Kinetic Theories for Metropolis Monte Carlo Methods
Michael Herty, Christian Ringhofer
TL;DR
This work develops a kinetic theory for Metropolis Monte Carlo methods applied to Bayesian-type inverse problems where the target is a distribution $P(x)$ over parameters. It derives two continuum limits of the MMC density evolution: a Boltzmann-type integro-differential equation for small acceptance rates and a Brownian-motion-type Fokker-Planck equation for small proposal increments, enabling macroscopic descriptions of MMC dynamics. A micro–macro decomposition is proposed to accelerate convergence by coupling a microscopic MMC updater with a macroscopic moment-based evolution, reducing computational cost while preserving accuracy.
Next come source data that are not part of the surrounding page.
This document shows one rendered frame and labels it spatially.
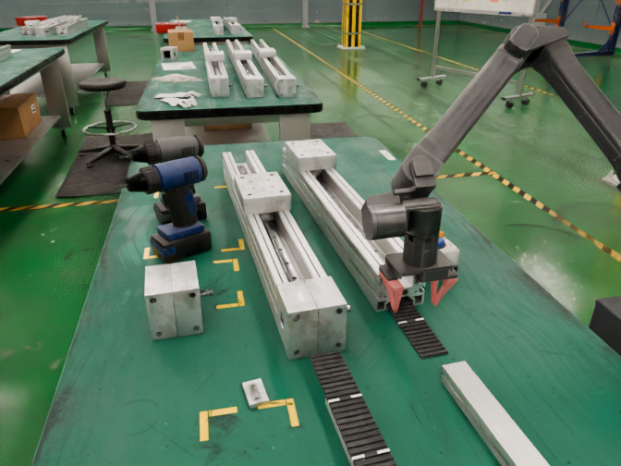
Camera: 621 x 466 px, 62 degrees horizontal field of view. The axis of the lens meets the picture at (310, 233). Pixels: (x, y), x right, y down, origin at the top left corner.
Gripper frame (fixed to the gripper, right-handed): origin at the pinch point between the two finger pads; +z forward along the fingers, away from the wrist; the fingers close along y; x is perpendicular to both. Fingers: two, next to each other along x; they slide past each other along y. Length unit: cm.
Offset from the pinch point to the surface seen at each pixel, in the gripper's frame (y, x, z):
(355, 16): -328, -979, 22
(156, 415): 45.4, 10.9, 4.3
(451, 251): -14.5, -13.7, -1.3
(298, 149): 5, -70, -8
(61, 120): 139, -437, 65
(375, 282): 5.2, -6.0, -1.7
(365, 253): 4.8, -13.0, -4.0
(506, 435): 0.1, 29.2, 1.5
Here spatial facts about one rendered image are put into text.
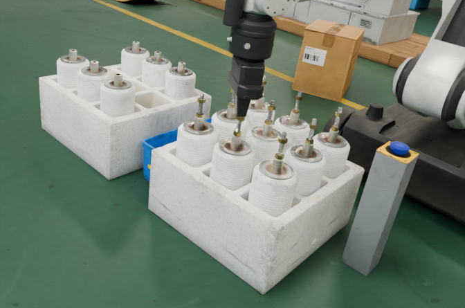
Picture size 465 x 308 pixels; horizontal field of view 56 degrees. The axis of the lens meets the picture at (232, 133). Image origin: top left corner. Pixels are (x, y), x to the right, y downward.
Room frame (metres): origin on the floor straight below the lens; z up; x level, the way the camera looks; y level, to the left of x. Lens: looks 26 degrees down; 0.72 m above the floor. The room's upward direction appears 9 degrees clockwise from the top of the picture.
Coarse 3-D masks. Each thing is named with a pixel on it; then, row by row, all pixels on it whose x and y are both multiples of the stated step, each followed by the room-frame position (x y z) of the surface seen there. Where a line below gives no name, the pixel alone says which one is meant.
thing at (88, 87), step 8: (80, 72) 1.20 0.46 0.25; (80, 80) 1.18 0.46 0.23; (88, 80) 1.17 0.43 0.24; (96, 80) 1.18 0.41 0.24; (104, 80) 1.19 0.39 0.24; (80, 88) 1.18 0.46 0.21; (88, 88) 1.17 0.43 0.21; (96, 88) 1.18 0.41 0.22; (80, 96) 1.18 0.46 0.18; (88, 96) 1.17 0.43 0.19; (96, 96) 1.18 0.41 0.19
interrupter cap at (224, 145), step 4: (224, 140) 0.90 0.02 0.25; (228, 140) 0.91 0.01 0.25; (220, 144) 0.88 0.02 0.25; (224, 144) 0.88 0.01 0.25; (228, 144) 0.89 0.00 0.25; (244, 144) 0.90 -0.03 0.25; (248, 144) 0.90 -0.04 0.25; (220, 148) 0.86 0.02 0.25; (224, 148) 0.86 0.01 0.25; (228, 148) 0.87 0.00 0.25; (240, 148) 0.88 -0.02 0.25; (244, 148) 0.88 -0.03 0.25; (248, 148) 0.88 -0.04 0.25; (228, 152) 0.85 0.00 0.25; (232, 152) 0.85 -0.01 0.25; (236, 152) 0.85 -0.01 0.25; (240, 152) 0.86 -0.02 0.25; (244, 152) 0.86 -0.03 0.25; (248, 152) 0.86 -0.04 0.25
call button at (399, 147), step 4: (392, 144) 0.86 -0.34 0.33; (396, 144) 0.86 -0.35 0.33; (400, 144) 0.86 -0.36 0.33; (404, 144) 0.87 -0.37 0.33; (392, 148) 0.85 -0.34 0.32; (396, 148) 0.84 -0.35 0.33; (400, 148) 0.84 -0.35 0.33; (404, 148) 0.84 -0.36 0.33; (408, 148) 0.85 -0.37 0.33; (396, 152) 0.84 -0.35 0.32; (400, 152) 0.84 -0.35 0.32; (404, 152) 0.84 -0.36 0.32
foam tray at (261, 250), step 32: (160, 160) 0.92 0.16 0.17; (160, 192) 0.91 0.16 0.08; (192, 192) 0.85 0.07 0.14; (224, 192) 0.80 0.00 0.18; (320, 192) 0.86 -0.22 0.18; (352, 192) 0.98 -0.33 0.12; (192, 224) 0.84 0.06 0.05; (224, 224) 0.78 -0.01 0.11; (256, 224) 0.73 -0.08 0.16; (288, 224) 0.73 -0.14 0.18; (320, 224) 0.86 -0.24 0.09; (224, 256) 0.77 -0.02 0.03; (256, 256) 0.72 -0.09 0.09; (288, 256) 0.76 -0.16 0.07; (256, 288) 0.71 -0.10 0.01
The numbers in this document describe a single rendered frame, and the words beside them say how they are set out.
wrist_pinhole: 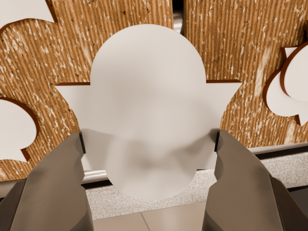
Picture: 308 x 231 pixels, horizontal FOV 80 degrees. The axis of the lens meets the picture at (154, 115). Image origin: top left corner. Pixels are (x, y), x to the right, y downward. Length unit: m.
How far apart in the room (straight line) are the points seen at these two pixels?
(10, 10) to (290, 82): 0.30
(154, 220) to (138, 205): 1.68
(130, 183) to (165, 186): 0.03
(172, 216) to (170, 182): 1.88
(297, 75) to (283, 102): 0.04
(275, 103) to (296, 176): 0.19
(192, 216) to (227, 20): 1.95
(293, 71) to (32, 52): 0.29
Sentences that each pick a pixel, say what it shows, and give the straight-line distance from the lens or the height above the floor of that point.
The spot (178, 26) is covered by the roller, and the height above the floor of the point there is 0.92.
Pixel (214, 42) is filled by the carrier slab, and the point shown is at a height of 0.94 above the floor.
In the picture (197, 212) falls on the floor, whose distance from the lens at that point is 2.05.
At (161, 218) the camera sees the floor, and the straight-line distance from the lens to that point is 2.05.
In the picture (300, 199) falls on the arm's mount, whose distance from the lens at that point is 0.55.
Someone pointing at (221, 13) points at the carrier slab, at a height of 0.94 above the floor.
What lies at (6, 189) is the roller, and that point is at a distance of 0.42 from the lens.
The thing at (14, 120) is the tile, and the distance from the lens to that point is 0.29.
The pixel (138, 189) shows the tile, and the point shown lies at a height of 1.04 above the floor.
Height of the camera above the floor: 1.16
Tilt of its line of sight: 63 degrees down
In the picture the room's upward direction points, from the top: 173 degrees clockwise
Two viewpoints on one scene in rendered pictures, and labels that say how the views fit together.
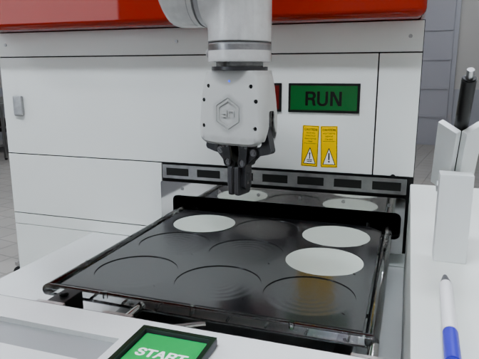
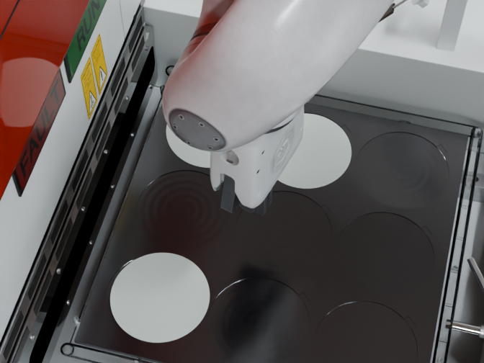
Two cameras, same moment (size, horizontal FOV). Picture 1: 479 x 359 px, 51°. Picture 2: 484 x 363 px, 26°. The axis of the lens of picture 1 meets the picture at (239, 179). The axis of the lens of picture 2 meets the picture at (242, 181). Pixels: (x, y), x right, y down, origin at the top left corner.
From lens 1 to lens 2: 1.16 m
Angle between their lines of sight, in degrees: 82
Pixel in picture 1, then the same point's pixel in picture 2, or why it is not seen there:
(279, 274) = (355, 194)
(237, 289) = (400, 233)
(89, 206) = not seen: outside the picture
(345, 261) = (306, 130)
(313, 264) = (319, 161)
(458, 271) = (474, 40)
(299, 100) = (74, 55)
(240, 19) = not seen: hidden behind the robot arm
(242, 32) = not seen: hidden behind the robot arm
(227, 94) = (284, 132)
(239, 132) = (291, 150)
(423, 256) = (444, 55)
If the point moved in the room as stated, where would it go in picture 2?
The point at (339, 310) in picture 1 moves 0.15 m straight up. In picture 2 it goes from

The theory is demonstrated on a Lorenz63 inverse problem, showing that the kinetic approach can yield richer posterior information and improved efficiency, with practical schemes for fixed and running terminal times and guidance for implementing MMC in complex, data-driven settings.
Abstract
We consider generalizations of the classical inverse problem to Bayesien type estimators, where the result is not one optimal parameter but an optimal probability distribution in parameter space. The practical computational tool to compute these distributions is the Metropolis Monte Carlo algorithm. We derive kinetic theories for the Metropolis Monte Carlo method in different scaling regimes. The derived equations yield a different point of view on the classical algorithm. It further inspired modifications to exploit the difference scalings shown on an simulation example of the Lorenz system.